Extract all lines that hold "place" from the records below.

------ Dataset entries

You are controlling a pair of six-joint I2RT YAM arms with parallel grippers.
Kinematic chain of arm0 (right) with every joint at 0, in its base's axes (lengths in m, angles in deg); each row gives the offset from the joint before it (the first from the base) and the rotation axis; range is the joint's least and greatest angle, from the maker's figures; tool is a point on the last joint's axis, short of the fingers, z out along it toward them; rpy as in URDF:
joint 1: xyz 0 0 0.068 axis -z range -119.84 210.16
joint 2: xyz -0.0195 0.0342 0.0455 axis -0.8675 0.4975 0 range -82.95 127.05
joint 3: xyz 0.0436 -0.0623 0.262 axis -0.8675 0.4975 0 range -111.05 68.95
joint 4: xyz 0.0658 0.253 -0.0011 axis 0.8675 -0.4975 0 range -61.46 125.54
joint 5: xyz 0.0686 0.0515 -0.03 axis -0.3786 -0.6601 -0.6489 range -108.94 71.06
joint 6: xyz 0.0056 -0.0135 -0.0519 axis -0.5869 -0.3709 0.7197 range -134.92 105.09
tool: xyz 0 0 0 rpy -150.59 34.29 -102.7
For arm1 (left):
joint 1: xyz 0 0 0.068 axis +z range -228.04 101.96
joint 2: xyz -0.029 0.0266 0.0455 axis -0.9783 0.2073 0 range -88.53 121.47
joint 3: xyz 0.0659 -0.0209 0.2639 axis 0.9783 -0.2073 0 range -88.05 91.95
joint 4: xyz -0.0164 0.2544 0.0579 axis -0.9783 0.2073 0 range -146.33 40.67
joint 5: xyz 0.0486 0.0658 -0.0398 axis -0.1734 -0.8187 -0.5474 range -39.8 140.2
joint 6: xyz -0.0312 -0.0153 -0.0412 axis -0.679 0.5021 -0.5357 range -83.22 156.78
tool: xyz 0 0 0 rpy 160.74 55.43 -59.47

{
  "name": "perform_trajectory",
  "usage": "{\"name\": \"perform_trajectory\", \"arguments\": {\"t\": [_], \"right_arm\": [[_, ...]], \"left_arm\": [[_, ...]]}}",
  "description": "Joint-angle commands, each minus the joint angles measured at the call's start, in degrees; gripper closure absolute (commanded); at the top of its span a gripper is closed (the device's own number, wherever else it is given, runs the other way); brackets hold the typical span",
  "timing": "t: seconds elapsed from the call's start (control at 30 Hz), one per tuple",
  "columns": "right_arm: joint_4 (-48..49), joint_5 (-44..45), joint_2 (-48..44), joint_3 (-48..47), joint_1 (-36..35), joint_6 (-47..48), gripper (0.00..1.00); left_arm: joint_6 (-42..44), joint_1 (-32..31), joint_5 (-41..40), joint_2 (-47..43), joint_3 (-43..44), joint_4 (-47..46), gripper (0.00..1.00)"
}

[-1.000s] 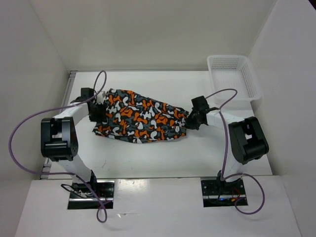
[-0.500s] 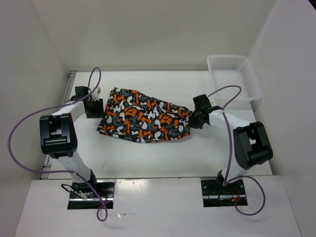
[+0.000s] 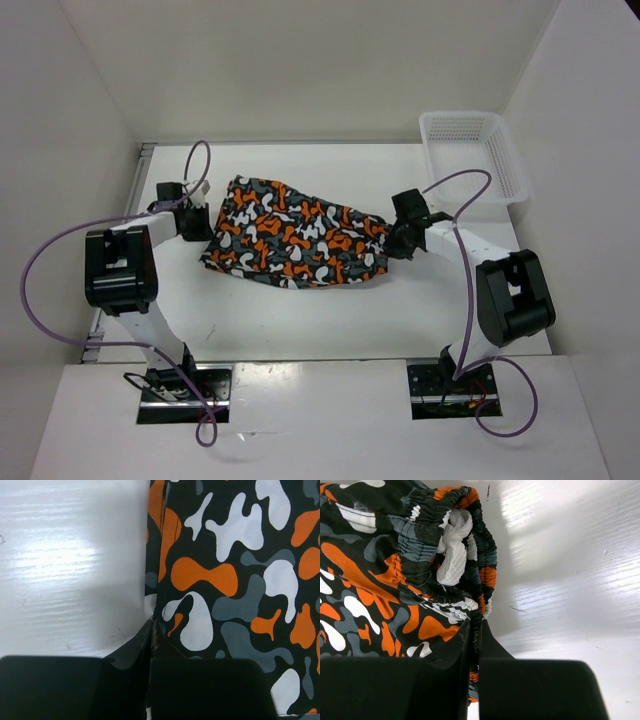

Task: Fold and stack the shorts
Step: Fold the shorts

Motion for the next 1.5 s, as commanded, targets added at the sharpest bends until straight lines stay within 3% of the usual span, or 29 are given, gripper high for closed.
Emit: {"name": "perform_trajectory", "arguments": {"t": [0.0, 0.4, 0.6, 0.73, 0.87, 1.23, 1.47], "right_arm": [[-1.74, 2.42, -2.29, -3.13, 0.03, 1.26, 0.99], [-7.02, 8.03, -3.34, -12.35, -1.02, 7.15, 0.99], [-12.37, 13.93, -1.42, -24.90, -8.83, 12.16, 1.00], [-18.00, 17.96, 5.26, -37.90, -17.79, 12.78, 1.00], [-19.86, 18.60, 12.02, -44.78, -25.35, 12.78, 1.00], [-18.80, 16.84, 21.79, -53.57, -32.32, 11.11, 1.00], [-19.33, 16.84, 23.64, -57.79, -32.32, 12.26, 1.00]], "left_arm": [[0.40, -2.04, 1.86, 2.02, -3.38, 0.01, 1.00], [0.40, -10.30, -2.79, -13.54, -12.00, 7.38, 1.00], [0.40, -10.31, -4.73, -14.78, -12.00, 9.41, 1.00], [0.40, -10.31, -4.73, -15.39, -12.00, 9.94, 1.00], [0.40, -10.31, -6.05, -15.92, -11.48, 11.17, 1.00], [0.40, -10.31, -5.52, -17.14, -8.76, 13.62, 1.00], [0.40, -5.31, -5.52, -19.10, -3.66, 16.53, 1.00]]}}
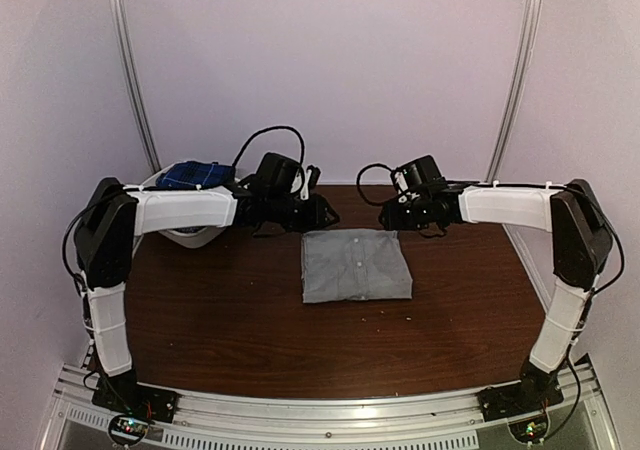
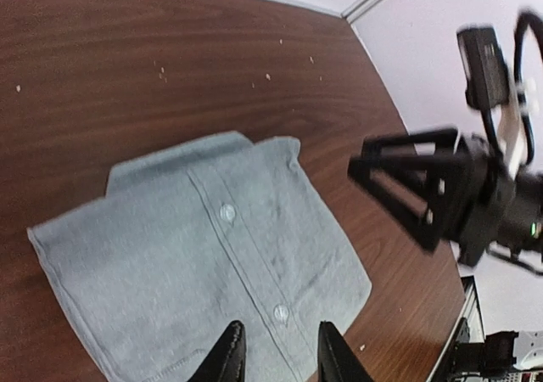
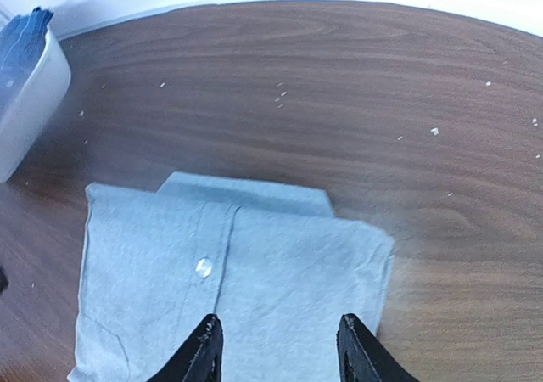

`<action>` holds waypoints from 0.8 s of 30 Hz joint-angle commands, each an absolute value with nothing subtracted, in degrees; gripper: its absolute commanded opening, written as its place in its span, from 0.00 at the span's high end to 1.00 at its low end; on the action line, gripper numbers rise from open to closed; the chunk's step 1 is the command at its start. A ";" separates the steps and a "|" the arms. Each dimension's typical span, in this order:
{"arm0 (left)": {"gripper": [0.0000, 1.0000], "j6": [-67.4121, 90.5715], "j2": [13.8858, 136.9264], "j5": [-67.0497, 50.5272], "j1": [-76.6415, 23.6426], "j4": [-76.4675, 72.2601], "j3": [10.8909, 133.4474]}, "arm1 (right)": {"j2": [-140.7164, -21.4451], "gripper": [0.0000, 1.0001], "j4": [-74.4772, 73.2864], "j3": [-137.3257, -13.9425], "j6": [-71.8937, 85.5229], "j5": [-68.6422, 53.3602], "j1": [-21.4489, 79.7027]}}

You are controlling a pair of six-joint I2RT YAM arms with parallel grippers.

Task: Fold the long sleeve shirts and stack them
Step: Adjust the square-folded shirt at the center of the board, then smooth out the square-folded shirt at the center of the board.

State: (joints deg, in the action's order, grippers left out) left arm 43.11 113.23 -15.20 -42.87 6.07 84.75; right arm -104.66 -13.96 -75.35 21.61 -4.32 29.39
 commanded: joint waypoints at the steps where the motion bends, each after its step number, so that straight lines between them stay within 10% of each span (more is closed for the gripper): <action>1: 0.70 40.52 121.11 -13.96 -39.95 6.25 91.68 | -104.05 0.52 -15.11 -72.64 23.59 -1.29 34.44; 24: 0.71 41.45 134.89 -17.53 -35.24 7.30 99.41 | -105.43 0.42 -14.63 -62.93 28.73 5.67 43.85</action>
State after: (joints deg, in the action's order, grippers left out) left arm 41.67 135.68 -17.37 -35.77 7.46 98.80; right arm -109.06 -11.97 -64.45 27.49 3.88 43.11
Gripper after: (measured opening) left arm 0.285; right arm 0.580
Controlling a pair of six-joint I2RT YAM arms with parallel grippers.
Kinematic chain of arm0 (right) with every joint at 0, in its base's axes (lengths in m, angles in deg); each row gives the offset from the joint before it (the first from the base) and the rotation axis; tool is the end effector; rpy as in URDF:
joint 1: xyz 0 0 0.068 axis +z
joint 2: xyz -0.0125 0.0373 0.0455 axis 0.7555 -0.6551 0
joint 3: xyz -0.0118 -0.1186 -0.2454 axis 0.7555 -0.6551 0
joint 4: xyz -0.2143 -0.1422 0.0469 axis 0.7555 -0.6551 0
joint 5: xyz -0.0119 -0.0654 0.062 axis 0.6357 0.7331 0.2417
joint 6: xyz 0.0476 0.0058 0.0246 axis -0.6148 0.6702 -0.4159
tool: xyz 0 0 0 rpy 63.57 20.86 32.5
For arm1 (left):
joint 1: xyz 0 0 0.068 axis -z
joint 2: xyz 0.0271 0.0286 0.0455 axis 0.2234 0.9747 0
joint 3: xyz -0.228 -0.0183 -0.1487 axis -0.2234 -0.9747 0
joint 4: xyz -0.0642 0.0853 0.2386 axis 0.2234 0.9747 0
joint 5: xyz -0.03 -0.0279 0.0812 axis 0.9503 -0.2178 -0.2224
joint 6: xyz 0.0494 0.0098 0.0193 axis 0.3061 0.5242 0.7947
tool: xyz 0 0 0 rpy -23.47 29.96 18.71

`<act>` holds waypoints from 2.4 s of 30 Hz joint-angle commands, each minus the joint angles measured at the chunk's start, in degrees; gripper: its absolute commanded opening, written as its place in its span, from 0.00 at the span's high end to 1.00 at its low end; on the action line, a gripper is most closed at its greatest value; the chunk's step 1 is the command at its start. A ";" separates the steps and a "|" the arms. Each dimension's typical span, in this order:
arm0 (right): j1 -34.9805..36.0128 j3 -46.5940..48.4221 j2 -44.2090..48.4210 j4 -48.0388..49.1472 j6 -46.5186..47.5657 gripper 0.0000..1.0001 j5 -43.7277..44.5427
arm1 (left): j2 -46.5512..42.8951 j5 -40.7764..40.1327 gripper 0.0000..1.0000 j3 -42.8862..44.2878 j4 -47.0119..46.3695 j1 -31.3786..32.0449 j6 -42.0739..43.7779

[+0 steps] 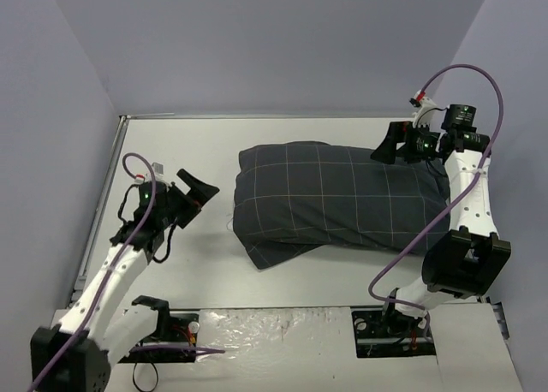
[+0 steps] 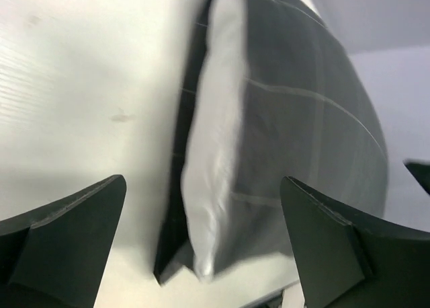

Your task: Remove the pillowcase from the pillow

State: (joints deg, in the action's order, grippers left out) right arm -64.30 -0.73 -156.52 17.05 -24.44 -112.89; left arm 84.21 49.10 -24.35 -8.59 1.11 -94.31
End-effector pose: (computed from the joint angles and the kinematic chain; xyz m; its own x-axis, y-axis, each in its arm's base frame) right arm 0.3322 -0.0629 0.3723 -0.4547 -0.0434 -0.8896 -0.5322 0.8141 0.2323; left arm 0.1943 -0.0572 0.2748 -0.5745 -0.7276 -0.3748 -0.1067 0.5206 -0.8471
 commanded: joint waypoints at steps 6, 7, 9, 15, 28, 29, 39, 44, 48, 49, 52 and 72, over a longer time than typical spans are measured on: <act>0.02 -2.91 5.33 -0.32 6.80 0.00 0.18 | 23.18 13.53 0.23 9.01 -11.23 -6.82 2.78; 0.02 -3.61 5.95 -0.33 7.33 0.00 0.54 | 24.24 14.77 0.27 9.62 -11.15 -6.73 3.49; 0.02 -4.41 7.53 -0.33 8.56 0.00 1.33 | 25.83 17.14 0.31 10.16 -10.45 -6.38 4.54; 0.02 -6.60 9.30 -0.24 8.48 0.00 0.81 | 23.72 22.51 0.27 4.37 -10.86 -6.11 7.97; 0.02 -7.40 10.09 -0.24 5.05 0.00 -2.18 | 28.46 27.52 0.24 9.27 -11.85 -3.56 11.05; 0.02 -7.66 10.70 -0.15 4.96 0.00 -2.18 | 28.47 27.96 0.23 9.89 -12.11 -3.21 11.14; 0.11 -10.21 13.52 -0.24 4.00 0.00 -2.44 | 27.59 30.86 0.22 8.67 -16.23 -2.77 9.74; 0.11 -10.30 13.96 -0.33 3.38 0.00 -2.88 | 27.23 33.85 0.18 7.52 -23.36 -2.77 5.61; 0.19 -10.21 13.52 -0.32 2.85 0.00 -3.67 | 31.17 34.03 0.17 10.94 -22.66 -1.19 5.95; 0.11 -10.04 13.26 -0.33 2.68 0.00 -3.85 | 32.23 33.86 0.17 11.56 -22.22 0.12 6.13; 0.19 -9.42 13.17 -0.33 2.59 0.00 -3.76 | 35.14 32.89 0.17 12.79 -20.90 2.15 7.27; 0.19 -9.77 15.01 -0.50 4.26 0.00 -3.58 | 34.97 35.26 0.23 5.15 -28.02 -3.90 4.54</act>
State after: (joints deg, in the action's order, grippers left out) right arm -64.32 -10.76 -143.77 17.01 -21.25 -114.73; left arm 121.69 83.67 -18.55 -34.54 -0.75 -89.92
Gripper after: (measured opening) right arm 0.999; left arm 0.776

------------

Completed exercise:
`<action>` holds waypoints from 0.8 s of 30 Hz joint-angle commands, each an absolute value with nothing subtracted, in degrees; gripper: its absolute commanded opening, written as its place in its span, from 0.00 at the span's high end to 1.00 at its low end; on the action line, gripper numbers rise from open to closed; the chunk's step 1 is the command at its start. A ";" separates the steps and a "|" the arms. Each dimension's typical span, in this order:
`<act>` holds waypoints from 2.4 s of 30 Hz joint-angle commands, each minus the joint angles measured at the chunk's start, in degrees; gripper: its absolute commanded opening, written as its place in its span, from 0.00 at the span's high end to 1.00 at its low end; on the action line, a gripper is most closed at its greatest value; the chunk's step 1 is the command at its start. A ";" separates the steps and a "|" the arms. Each dimension's typical span, in this order:

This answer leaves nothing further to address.